Deadloop Deadloop - 1 month ago 11
C++ Question

Euclidean distance using intrinsic instruction

For a research project, I need to compute a lot of Euclidean distances, where certain dimensions must be selected and others discarded. In the current state of the program, the array of selected dimensions has 100-ish elements, and I compute around 2-3 million distances. My current piece of code is as follow :

float compute_distance(const float* p1, const float* p2) const
{
__m256 euclidean = _mm256_setzero_ps();

const uint16_t n = nbr_dimensions;
const uint16_t aligend_n = n - n % 16;
const float* local_selected = selected_dimensions;

for (uint16_t i = 0; i < aligend_n; i += 16)
{
const __m256 r1 = _mm256_sub_ps(_mm256_load_ps(&p1[i]), _mm256_load_ps(&p2[i]));
euclidean = _mm256_fmadd_ps(_mm256_mul_ps(r1, r1), _mm256_load_ps(&local_selected[i]), euclidean);
const __m256 r2 = _mm256_sub_ps(_mm256_load_ps(&p1[i + 8]), _mm256_load_ps(&p2[i + 8]));
euclidean = _mm256_fmadd_ps(_mm256_mul_ps(r2, r2), _mm256_load_ps(&local_selected[i + 8]), euclidean);
}
float distance = hsum256_ps_avx(euclidean);

for (uint16_t i = aligend_n; i < n; ++i)
{
const float num = p1[i] - p2[i];
distance += num * num * local_selected[i];
}

return distance;
}


The selected dimensions are pre-determined.
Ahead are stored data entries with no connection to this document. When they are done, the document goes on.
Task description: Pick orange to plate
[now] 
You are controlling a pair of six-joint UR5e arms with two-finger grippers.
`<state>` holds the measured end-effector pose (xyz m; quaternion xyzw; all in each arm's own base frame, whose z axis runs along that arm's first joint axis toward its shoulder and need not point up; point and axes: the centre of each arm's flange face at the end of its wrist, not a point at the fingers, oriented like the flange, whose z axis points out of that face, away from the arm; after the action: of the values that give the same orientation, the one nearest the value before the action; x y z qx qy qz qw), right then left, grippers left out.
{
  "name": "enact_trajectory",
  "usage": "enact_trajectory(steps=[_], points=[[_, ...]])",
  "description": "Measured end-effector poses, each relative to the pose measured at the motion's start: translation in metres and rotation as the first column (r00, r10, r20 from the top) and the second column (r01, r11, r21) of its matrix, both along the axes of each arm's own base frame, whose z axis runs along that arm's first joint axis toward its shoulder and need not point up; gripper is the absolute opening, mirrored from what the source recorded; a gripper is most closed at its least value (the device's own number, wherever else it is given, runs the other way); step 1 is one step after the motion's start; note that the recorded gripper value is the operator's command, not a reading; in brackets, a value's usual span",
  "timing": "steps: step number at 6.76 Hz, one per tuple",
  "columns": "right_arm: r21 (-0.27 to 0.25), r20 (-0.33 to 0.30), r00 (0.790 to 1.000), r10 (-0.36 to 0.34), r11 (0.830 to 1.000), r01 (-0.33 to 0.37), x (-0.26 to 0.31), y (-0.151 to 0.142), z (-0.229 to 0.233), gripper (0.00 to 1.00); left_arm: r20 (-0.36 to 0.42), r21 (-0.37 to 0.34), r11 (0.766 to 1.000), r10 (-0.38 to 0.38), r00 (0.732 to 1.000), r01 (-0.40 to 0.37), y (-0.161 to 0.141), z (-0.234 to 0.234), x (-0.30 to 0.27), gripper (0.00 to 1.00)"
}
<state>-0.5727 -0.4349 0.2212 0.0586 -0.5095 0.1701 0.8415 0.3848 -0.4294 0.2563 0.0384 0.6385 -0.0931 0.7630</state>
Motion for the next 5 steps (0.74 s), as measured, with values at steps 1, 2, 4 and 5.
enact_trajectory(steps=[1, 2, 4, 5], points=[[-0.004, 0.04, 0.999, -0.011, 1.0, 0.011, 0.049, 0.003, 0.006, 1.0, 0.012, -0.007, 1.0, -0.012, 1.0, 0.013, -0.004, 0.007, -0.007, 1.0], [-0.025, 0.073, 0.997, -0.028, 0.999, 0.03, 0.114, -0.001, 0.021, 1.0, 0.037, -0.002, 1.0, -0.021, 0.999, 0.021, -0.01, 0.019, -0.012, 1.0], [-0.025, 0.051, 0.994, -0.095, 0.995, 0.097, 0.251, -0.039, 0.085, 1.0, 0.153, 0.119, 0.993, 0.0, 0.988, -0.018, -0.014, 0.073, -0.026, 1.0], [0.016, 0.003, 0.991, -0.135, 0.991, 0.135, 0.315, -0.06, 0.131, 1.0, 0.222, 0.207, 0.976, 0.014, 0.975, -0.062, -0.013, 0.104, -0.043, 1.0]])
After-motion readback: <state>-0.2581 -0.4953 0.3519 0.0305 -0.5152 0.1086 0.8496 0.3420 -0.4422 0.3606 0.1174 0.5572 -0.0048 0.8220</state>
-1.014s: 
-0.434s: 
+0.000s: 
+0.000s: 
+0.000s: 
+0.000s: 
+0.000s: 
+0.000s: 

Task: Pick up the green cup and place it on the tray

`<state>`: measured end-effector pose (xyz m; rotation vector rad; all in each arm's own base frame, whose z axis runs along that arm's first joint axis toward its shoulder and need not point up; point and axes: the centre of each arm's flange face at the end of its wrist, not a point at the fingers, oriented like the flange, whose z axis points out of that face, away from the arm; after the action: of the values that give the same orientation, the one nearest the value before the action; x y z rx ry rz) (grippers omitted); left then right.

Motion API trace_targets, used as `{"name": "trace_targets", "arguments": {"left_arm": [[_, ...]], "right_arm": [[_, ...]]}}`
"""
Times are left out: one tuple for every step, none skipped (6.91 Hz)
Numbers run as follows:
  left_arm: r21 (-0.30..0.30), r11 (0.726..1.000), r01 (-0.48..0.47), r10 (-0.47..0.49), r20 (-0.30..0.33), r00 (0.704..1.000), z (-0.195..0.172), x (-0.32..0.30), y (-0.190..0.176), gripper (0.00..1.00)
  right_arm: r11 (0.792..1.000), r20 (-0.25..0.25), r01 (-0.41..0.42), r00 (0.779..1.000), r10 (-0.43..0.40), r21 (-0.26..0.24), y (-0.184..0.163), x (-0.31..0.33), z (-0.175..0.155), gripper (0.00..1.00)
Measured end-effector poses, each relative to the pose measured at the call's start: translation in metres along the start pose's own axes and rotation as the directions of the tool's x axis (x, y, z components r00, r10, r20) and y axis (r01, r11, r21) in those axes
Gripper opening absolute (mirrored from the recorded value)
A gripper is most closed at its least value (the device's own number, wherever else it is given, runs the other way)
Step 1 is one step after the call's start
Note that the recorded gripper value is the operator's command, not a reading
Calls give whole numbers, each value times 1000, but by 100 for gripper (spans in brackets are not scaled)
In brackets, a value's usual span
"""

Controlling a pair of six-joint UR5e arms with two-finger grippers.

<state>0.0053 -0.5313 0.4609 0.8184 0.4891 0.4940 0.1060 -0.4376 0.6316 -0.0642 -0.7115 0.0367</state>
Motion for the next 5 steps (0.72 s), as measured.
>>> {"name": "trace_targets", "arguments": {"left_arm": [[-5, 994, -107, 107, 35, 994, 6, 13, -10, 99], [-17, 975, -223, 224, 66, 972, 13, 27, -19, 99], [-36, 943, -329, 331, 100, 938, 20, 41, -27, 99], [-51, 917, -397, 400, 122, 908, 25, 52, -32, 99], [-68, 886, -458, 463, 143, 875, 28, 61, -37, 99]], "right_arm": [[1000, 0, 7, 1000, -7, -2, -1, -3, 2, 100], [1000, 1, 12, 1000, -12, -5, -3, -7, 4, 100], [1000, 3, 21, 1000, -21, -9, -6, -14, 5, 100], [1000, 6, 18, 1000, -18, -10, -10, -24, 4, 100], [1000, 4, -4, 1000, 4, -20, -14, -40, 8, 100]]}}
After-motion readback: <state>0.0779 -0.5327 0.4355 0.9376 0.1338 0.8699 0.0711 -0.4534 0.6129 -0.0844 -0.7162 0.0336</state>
I could thus pre-compute an array of
__m256
to pass to a
_mm256_blendv_ps
instead of multiplying by 0 or 1 in the line
euclidean = _mm256_fmadd_ps(_mm256_mul_ps(r1, r1), _mm256_load_ps(&local_selected[i]), euclidean);
. But I'm rather a novice in intrinsic instructions, and I have not yet found a working solution.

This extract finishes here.